Other types of data objects, however, may support the ability to dynamically change their data set. This ability, however, is not represented through the IDataObject interface itself. In other words, the data object has to implement some other interface to support dynamic data selection. An example of such objects are those that support OLE for Real-Time Market Data (WOSA/XRT) specification.15. OLE for Real-Time Market Data uses a data object and the IDataObject interface for exchange of data, but use the IDispatch interface from OLE Automation to allow consumers of the data to dynamically instruct the data object to change its working set.

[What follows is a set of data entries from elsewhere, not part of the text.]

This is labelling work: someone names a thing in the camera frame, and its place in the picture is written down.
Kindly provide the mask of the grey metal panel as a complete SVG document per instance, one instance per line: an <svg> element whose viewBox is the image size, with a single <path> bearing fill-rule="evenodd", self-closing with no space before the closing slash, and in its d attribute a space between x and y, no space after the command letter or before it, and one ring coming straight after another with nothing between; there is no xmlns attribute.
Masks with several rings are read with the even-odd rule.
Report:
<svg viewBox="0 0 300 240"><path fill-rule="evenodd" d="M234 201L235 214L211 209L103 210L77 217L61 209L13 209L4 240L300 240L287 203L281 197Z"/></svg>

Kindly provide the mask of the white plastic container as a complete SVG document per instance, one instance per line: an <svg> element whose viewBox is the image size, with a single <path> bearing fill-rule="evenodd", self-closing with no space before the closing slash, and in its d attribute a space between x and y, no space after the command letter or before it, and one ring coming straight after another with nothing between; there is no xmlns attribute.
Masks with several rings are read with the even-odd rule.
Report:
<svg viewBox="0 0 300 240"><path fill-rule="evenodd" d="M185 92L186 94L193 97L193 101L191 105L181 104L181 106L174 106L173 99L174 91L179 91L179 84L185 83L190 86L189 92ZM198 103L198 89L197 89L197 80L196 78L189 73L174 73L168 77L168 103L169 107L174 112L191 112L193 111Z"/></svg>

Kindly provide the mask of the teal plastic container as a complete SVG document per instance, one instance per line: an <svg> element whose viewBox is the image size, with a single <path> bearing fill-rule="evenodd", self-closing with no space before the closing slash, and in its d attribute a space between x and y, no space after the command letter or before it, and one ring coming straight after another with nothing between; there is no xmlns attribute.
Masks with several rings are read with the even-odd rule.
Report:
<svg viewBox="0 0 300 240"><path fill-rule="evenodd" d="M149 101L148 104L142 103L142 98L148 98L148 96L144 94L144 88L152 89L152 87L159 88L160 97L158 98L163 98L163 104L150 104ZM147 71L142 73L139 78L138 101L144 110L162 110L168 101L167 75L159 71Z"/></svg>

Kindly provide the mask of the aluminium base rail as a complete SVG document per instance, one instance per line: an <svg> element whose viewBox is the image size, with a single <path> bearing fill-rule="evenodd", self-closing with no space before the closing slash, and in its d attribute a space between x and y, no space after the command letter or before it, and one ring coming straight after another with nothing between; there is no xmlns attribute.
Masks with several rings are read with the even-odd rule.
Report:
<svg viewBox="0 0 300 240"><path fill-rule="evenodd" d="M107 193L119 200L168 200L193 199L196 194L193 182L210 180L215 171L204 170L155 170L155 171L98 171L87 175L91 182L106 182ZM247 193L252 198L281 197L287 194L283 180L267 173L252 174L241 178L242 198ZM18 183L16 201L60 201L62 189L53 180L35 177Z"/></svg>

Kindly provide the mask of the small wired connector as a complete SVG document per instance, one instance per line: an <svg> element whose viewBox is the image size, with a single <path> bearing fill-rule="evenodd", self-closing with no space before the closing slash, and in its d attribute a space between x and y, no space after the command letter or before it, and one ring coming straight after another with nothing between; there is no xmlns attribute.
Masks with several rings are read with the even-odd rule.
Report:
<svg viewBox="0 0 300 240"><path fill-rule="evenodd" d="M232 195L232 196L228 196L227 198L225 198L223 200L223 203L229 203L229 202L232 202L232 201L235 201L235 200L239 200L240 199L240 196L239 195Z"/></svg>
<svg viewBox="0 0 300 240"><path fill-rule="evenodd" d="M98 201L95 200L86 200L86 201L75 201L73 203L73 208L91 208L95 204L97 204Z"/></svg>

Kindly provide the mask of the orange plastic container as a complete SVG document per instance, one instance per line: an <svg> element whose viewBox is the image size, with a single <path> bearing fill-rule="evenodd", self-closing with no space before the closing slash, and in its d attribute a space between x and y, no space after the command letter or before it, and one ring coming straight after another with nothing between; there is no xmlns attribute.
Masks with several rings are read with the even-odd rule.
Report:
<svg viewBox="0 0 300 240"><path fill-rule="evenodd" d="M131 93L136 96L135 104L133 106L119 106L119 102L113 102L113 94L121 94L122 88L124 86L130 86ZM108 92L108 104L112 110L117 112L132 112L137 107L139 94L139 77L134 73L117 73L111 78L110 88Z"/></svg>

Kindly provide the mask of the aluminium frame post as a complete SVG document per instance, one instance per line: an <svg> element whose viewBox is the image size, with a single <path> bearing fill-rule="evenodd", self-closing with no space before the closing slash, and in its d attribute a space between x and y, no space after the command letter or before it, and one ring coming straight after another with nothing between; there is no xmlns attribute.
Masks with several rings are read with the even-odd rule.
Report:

In other words, the OLE Automation technology (built on COM but not part of COM itself) allows the consumer to identify the specific market issues and the information on those issues (high, low, volume, and so forth.) that it wants to obtain from the data object. In response, the data object internally determines where to retrieve that data and how to watch for changes in it. The data object then notifies the consumer of changes in the data through COM's Notification mechanism.

Notification

Consumers of data from an external source might be interested in knowing when data in that source changes. This requires some mechanism through which a data object itself asynchronously notifies a client connected to it of just such an event at which point a client can remember to ask for an updated copy of the data when it later needs such an update.

COM handles notifications of this kind through an object called an advise sink which implements an interface called IAdviseSink.16. This sink is a body that absorbs asynchronous notifications from a data source. The advise sink object itself, and the IAdviseSink interface is implemented by the consumer of data which then hands an IAdviseSink pointer to the data object in question. When the data object detects a change, it then calls a function in IAdviseSink to notify the consumer as illustrated in Figure 2-14.

Figure 2-14. A consumer of data implements an object with the IAdviseSink interface through which data objects notify that consumer of data changes.

This is the most frequent situation where a client of one object, in this case the consumer, will itself implement an object to which the data object acts as a client itself. Notice that there are no circular reference counts here: the consumer object and the advise sink have different COM object identities, and thus separate reference counts. When the data object needs to notify the consumer, it simply calls the appropriate member function of IAdviseSink.

So IAdviseSink is more of a central collection of notifications of interest to a number of other interfaces and scenarios outside of IDataObject and data exchange. It contains, for example, a function for the event of a view change, that is, when a particular view of data changes without a change in the underlying data. In addition, it contains functions for knowing when an object has saved itself, closed, or been renamed. All of these other notifications are of particular use in compound document scenarios and are used in OLE, but not COM proper. Chapter 14 describes these functions but the mechanisms by which they are called are not part of COM and are not covered in this specification. Interested readers should refer to the OLE 2 Specifications from Microsoft.

Finally, data objects can establish notifications with multiple advise sinks. COM provides some assistance for data objects to manage an arbitrary number of IAdviseSink pointers through which the data object can pass each pointer to COM and then tell COM when to send notifications. COM in turn notifies all the advise sinks it maintains on behalf of the data object.